EXERCISE OBJECTIVE> The reply should repeat all of the data word for word, with no pictures.

[Source records]
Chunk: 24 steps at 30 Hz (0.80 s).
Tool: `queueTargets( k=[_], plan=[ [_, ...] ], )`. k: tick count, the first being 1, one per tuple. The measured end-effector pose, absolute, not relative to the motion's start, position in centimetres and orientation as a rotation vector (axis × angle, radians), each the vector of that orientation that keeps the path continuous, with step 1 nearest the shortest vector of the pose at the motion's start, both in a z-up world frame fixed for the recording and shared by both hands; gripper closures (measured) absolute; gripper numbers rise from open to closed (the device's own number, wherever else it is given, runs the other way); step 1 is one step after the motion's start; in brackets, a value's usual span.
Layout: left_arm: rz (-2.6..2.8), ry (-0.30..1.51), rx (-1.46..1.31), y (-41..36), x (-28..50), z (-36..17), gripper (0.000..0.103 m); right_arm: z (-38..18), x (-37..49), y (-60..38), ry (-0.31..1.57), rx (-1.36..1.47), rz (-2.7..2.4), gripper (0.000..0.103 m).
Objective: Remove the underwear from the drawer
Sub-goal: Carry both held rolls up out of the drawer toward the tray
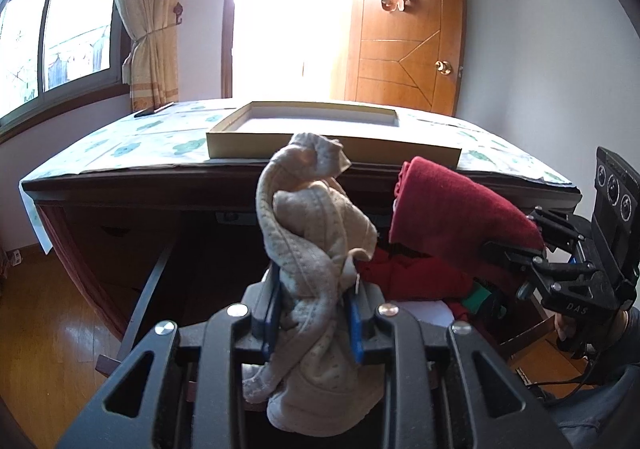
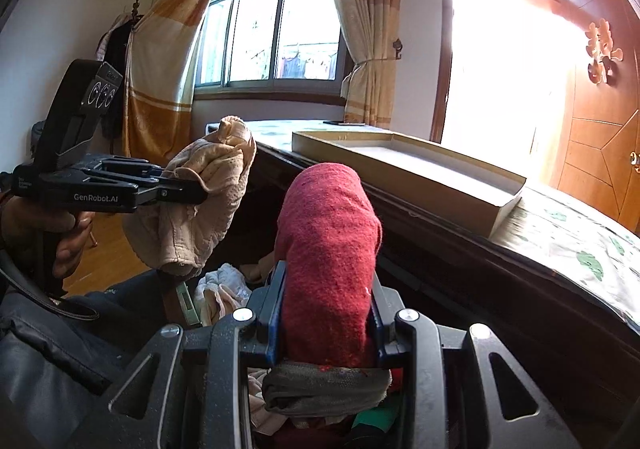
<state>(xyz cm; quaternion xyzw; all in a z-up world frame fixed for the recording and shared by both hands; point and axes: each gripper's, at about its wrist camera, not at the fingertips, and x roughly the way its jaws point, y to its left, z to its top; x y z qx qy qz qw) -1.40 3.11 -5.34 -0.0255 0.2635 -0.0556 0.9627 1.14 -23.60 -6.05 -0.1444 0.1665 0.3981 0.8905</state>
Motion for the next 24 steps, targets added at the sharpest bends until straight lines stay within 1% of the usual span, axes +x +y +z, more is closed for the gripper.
queueTargets(
  k=[5, 24],
  plan=[
    [-0.117, 0.520, -0.034, 2.7, -1.4, -4.9, 0.077, -5.8, 0.9, -24.1, 0.306, -0.268, 0.820, 0.067],
    [-0.127, 0.500, -0.007, 1.9, 0.3, -2.9, 0.077, -4.4, 1.5, -23.9, 0.289, -0.198, 0.805, 0.067]
  ],
)
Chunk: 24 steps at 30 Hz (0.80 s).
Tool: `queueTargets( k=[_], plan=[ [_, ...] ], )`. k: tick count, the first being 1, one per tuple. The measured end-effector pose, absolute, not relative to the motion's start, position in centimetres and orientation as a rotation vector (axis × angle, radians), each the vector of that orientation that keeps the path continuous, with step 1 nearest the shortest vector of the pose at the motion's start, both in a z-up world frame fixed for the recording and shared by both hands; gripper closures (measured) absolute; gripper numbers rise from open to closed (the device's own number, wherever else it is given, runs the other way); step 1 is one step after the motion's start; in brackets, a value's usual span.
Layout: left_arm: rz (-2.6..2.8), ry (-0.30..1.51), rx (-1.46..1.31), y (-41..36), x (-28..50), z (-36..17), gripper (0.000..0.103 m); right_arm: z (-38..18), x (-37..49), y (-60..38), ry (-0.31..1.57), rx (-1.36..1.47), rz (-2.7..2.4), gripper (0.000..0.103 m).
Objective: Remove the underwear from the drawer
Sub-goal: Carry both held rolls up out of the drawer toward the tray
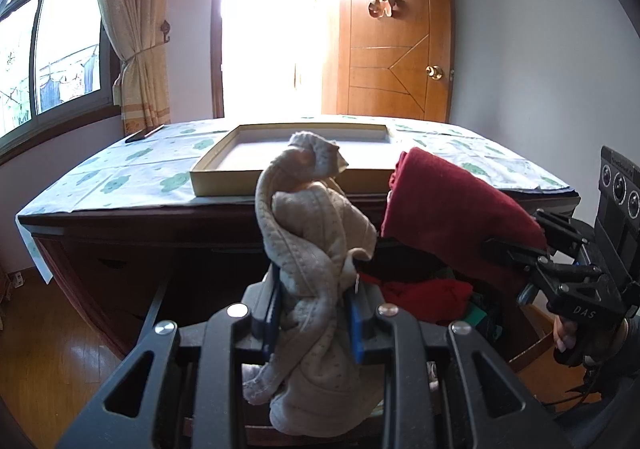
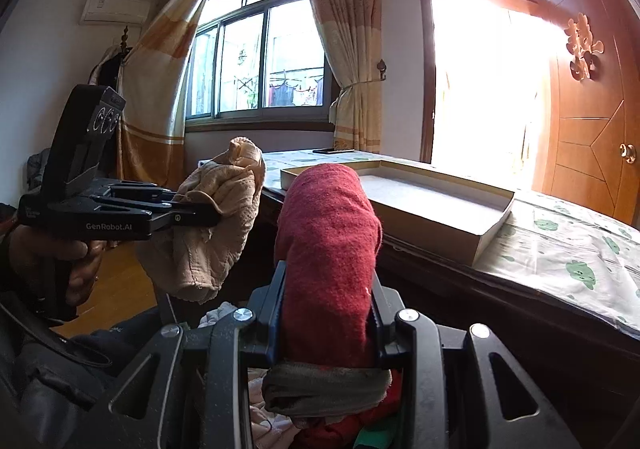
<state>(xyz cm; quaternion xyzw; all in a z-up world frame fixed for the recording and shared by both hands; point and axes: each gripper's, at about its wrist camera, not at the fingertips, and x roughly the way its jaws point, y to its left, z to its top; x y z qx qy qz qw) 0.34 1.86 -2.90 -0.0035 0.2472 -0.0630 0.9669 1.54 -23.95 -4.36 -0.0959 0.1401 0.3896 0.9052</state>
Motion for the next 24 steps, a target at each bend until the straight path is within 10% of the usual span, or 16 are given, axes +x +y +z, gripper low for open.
queueTargets(
  k=[24],
  plan=[
    [-0.146, 0.469, 0.052, 0.9, 5.3, 0.7, 0.077, -0.9, 3.2, -23.5, 0.278, -0.151, 0.753, 0.067]
  ],
)
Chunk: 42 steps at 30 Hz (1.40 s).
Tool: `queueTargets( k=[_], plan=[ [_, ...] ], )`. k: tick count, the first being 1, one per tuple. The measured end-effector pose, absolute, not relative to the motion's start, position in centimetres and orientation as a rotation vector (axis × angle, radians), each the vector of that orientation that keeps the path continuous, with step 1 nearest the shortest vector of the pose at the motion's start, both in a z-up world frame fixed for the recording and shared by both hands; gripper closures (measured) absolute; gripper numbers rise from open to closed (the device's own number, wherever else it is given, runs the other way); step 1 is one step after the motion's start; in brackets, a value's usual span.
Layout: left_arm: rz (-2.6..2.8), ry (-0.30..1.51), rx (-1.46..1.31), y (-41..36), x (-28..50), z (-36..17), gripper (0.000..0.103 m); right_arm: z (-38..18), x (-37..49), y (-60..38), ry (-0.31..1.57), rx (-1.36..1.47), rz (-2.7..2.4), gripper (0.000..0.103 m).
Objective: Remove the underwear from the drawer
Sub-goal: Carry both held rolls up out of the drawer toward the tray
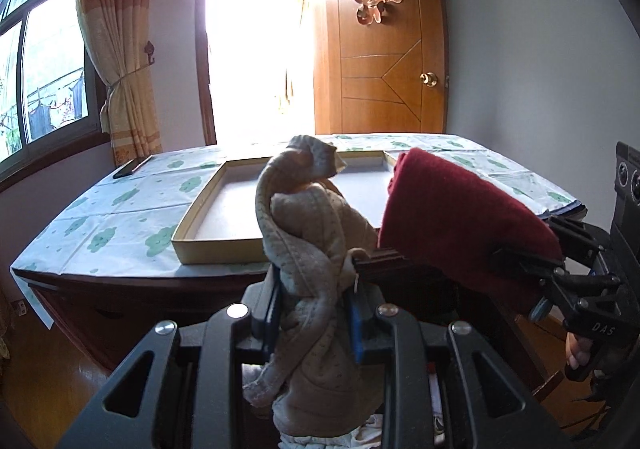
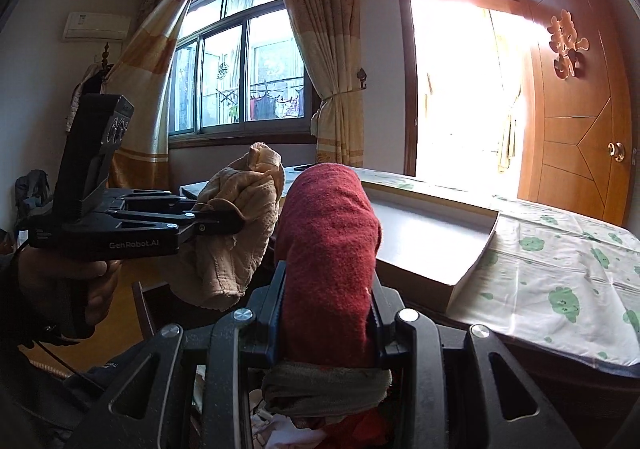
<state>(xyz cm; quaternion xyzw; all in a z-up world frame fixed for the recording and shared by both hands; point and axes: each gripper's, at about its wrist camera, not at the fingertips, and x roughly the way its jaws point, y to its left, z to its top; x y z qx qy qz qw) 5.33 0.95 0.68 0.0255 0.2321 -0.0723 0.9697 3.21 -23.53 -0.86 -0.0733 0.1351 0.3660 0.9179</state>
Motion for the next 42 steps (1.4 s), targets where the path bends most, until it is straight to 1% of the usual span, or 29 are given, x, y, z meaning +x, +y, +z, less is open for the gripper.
queueTargets(
  k=[6, 25, 42],
  plan=[
    [-0.149, 0.473, 0.058, 0.9, 6.9, 2.1, 0.077, 0.3, 4.3, -23.5, 0.262, -0.151, 0.725, 0.067],
    [-0.159, 0.503, 0.116, -0.7, 13.6, 5.2, 0.077, 3.6, 10.1, -23.0, 0.302, -0.116, 0.607, 0.067],
    [-0.169, 0.592, 0.149, -2.5, 21.2, 6.2, 0.077, 5.3, 17.7, -22.8, 0.411, -0.071, 0.489, 0.067]
  ],
)
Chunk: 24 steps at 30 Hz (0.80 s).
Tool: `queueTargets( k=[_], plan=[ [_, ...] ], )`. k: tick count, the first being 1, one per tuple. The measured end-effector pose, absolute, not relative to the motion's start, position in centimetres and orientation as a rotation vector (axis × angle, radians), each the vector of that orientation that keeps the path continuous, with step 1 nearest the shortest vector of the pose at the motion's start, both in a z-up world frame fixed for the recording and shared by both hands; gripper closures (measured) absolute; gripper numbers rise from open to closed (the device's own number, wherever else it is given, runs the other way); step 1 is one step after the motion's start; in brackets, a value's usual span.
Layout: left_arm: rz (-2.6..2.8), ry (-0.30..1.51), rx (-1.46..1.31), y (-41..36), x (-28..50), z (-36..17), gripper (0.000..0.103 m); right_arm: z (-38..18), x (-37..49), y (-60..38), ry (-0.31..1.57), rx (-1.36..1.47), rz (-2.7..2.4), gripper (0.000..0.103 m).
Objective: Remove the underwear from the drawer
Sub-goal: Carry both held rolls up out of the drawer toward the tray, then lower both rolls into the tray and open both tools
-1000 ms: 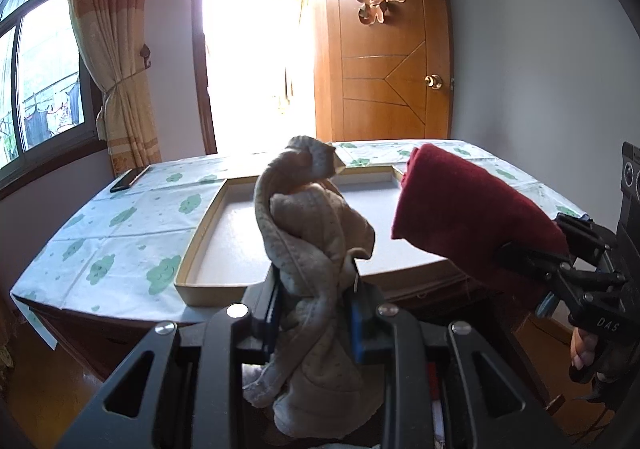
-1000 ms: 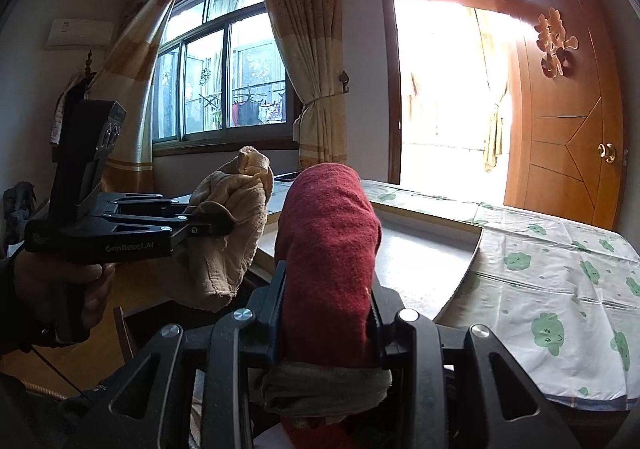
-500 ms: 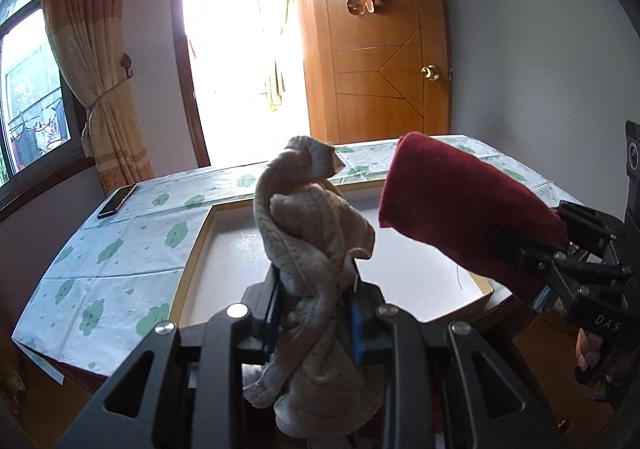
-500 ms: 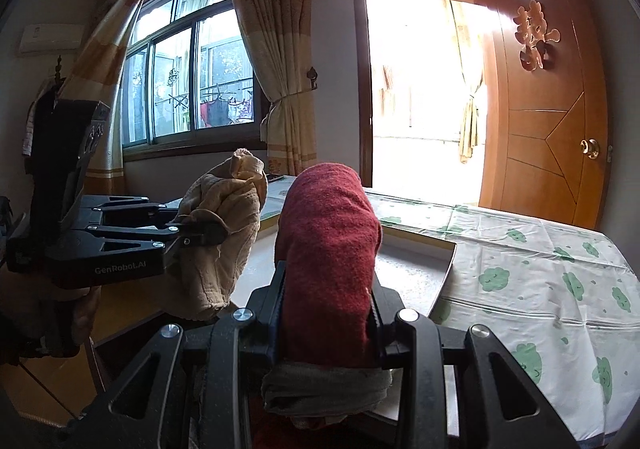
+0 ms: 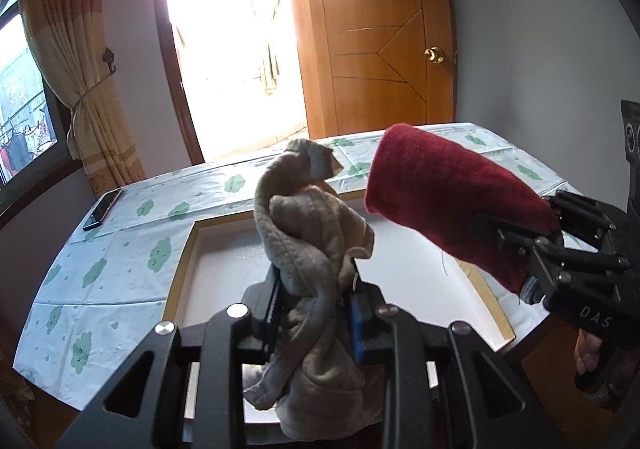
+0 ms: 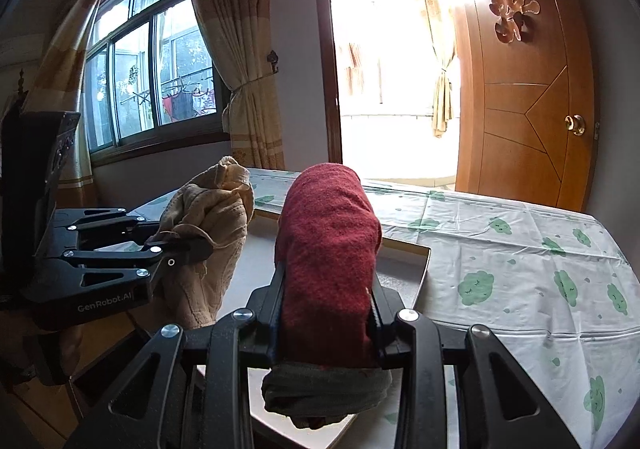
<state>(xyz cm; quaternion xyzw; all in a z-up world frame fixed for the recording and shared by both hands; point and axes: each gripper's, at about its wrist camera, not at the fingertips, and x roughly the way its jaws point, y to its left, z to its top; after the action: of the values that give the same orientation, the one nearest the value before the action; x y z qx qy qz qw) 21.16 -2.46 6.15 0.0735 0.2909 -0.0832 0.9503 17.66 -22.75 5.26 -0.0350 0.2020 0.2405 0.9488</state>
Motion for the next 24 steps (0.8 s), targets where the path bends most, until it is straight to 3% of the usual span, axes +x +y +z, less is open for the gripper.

TASK SOLUTION>
Chunk: 24 steps at 30 Hz (0.80 s).
Tool: `queueTargets( k=[_], plan=[ [_, ...] ], )`. k: tick count, the first being 1, one per tuple. The measured end-effector pose, absolute, not relative to the motion's start, position in centimetres and orientation as a rotation vector (axis × angle, radians), each the vector of that orientation that keeps the path continuous, with step 1 nearest the shortest vector of the pose at the motion's start, both in a z-up world frame fixed for the recording and shared by both hands; gripper closures (measured) absolute; gripper numbers rise from open to closed (the device's own number, wherever else it is given, runs the other way); step 1 is one step after the motion's start; in brackets, a value's usual span.
Layout: left_arm: rz (-2.6..2.8), ry (-0.30..1.51), rx (-1.46..1.31), y (-41..36), x (-28..50), z (-36..17), gripper (0.000..0.103 m); right_arm: z (-38..18), x (-37..49), y (-60..38), ry (-0.31..1.57), rx (-1.36..1.47), rz (-2.7..2.4), gripper (0.000..0.103 m).
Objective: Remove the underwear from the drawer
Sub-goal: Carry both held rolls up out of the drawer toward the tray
<state>(xyz cm; quaternion xyzw; all in a z-up world frame fixed for the recording and shared by both hands; point and axes: each gripper's, at about its wrist camera, not at the fingertips, and x roughly the way its jaws point, y to its left, z to its top; x y z qx qy qz qw) -1.40 3.11 -5.34 -0.0255 0.2635 -0.0556 0.9627 1.14 -23.60 -6.05 -0.1444 0.1665 0.3981 0.8905</state>
Motion for the next 24 steps, targets added at the sharpest bends until straight lines stay within 1% of the usual span, axes +x +y +z, more is closed for the gripper.
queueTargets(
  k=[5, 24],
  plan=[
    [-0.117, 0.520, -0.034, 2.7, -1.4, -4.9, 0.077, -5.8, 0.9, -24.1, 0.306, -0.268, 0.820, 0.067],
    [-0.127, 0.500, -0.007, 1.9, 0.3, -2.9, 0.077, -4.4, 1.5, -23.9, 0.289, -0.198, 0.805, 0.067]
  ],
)
Chunk: 24 steps at 30 Hz (0.80 s).
Tool: `queueTargets( k=[_], plan=[ [_, ...] ], )`. k: tick count, the first being 1, one per tuple. The measured end-effector pose, absolute, not relative to the motion's start, position in centimetres and orientation as a rotation vector (axis × angle, radians), each the vector of that orientation that keeps the path continuous, with step 1 nearest the shortest vector of the pose at the motion's start, both in a z-up world frame fixed for the recording and shared by both hands; gripper closures (measured) absolute; gripper numbers rise from open to closed (the device's own number, wherever else it is given, runs the other way); step 1 is one step after the motion's start; in brackets, a value's usual span.
Layout: left_arm: rz (-2.6..2.8), ry (-0.30..1.51), rx (-1.46..1.31), y (-41..36), x (-28..50), z (-36..17), gripper (0.000..0.103 m); right_arm: z (-38..18), x (-37..49), y (-60..38), ry (-0.31..1.57), rx (-1.36..1.47), rz (-2.7..2.4), gripper (0.000..0.103 m).
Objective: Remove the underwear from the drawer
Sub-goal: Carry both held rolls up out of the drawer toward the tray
<state>(xyz cm; quaternion xyzw; all in a z-up world frame fixed for the recording and shared by both hands; point and axes: each gripper's, at about its wrist camera, not at the fingertips, and x roughly the way its jaws point, y to its left, z to its top; x y z qx qy qz qw) 0.34 1.86 -2.90 -0.0035 0.2472 -0.0630 0.9669 1.54 -23.95 -4.36 -0.0959 0.1401 0.3896 0.9052</state>
Motion for the next 24 steps, a target at each bend until the straight path is within 10% of the usual span, or 16 are given, axes +x +y +z, gripper low for open.
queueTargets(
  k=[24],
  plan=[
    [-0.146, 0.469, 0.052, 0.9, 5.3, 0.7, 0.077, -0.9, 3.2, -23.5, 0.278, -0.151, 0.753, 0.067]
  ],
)
Chunk: 42 steps at 30 Hz (1.40 s).
Tool: `queueTargets( k=[_], plan=[ [_, ...] ], )`. k: tick count, the first being 1, one per tuple. The measured end-effector pose, absolute, not relative to the motion's start, position in centimetres and orientation as a rotation vector (axis × angle, radians), each the vector of that orientation that keeps the path continuous, with step 1 nearest the shortest vector of the pose at the motion's start, both in a z-up world frame fixed for the recording and shared by both hands; gripper closures (measured) absolute; gripper numbers rise from open to closed (the device's own number, wherever else it is given, runs the other way); step 1 is one step after the motion's start; in brackets, a value's usual span.
Layout: left_arm: rz (-2.6..2.8), ry (-0.30..1.51), rx (-1.46..1.31), y (-41..36), x (-28..50), z (-36..17), gripper (0.000..0.103 m); right_arm: z (-38..18), x (-37..49), y (-60..38), ry (-0.31..1.57), rx (-1.36..1.47), rz (-2.7..2.4), gripper (0.000..0.103 m).
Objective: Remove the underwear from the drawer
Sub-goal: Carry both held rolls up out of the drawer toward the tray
<state>(xyz cm; quaternion xyzw; all in a z-up world frame fixed for the recording and shared by both hands; point and axes: each gripper's, at about its wrist camera, not at the fingertips, and x roughly the way its jaws point, y to its left, z to its top; x y z qx qy qz qw) 5.33 0.95 0.68 0.0255 0.2321 -0.0723 0.9697 3.21 -23.53 -0.86 -0.0733 0.1351 0.3660 0.9179</state>
Motion for the next 42 steps (1.4 s), targets where the path bends most, until it is straight to 1% of the usual span, or 29 are given, x, y, z meaning +x, +y, +z, less is open for the gripper.
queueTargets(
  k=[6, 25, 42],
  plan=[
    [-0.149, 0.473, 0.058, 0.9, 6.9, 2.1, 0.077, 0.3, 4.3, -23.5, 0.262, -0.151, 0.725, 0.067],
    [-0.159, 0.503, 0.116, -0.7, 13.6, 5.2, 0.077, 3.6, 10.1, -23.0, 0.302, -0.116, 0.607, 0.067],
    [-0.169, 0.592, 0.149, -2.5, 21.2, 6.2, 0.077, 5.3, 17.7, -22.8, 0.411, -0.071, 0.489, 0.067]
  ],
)
Chunk: 24 steps at 30 Hz (0.80 s).
Tool: `queueTargets( k=[_], plan=[ [_, ...] ], )`. k: tick count, the first being 1, one per tuple. The measured end-effector pose, absolute, not relative to the motion's start, position in centimetres and orientation as a rotation vector (axis × angle, radians), each the vector of that orientation that keeps the path continuous, with step 1 nearest the shortest vector of the pose at the motion's start, both in a z-up world frame fixed for the recording and shared by both hands; gripper closures (measured) absolute; gripper numbers rise from open to closed (the device's own number, wherever else it is given, runs the other way); step 1 is one step after the motion's start; in brackets, a value's usual span.
Layout: left_arm: rz (-2.6..2.8), ry (-0.30..1.51), rx (-1.46..1.31), y (-41..36), x (-28..50), z (-36..17), gripper (0.000..0.103 m); right_arm: z (-38..18), x (-37..49), y (-60..38), ry (-0.31..1.57), rx (-1.36..1.47), rz (-2.7..2.4), gripper (0.000..0.103 m).
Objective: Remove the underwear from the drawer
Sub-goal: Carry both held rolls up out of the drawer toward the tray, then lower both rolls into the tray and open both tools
-1000 ms: 
-1000 ms: 
-500 ms: 
-500 ms: 
+0 ms: 
+0 ms: 
<state>(xyz cm; quaternion xyzw; all in a z-up world frame fixed for the recording and shared by both hands; point and axes: each gripper's, at about its wrist camera, not at the fingertips, and x roughly the way its jaws point, y to its left, z to its top; after the action: of the values that give the same orientation, the one nearest the value before the action; x y z qx qy qz qw) 21.16 -2.46 6.15 0.0735 0.2909 -0.0832 0.9503 17.66 -22.75 5.26 -0.0350 0.2020 0.2405 0.9488</state>
Motion for the next 24 steps (0.8 s), targets where the path bends most, until it is straight to 3% of the usual span, axes +x +y +z, less is open for the gripper.

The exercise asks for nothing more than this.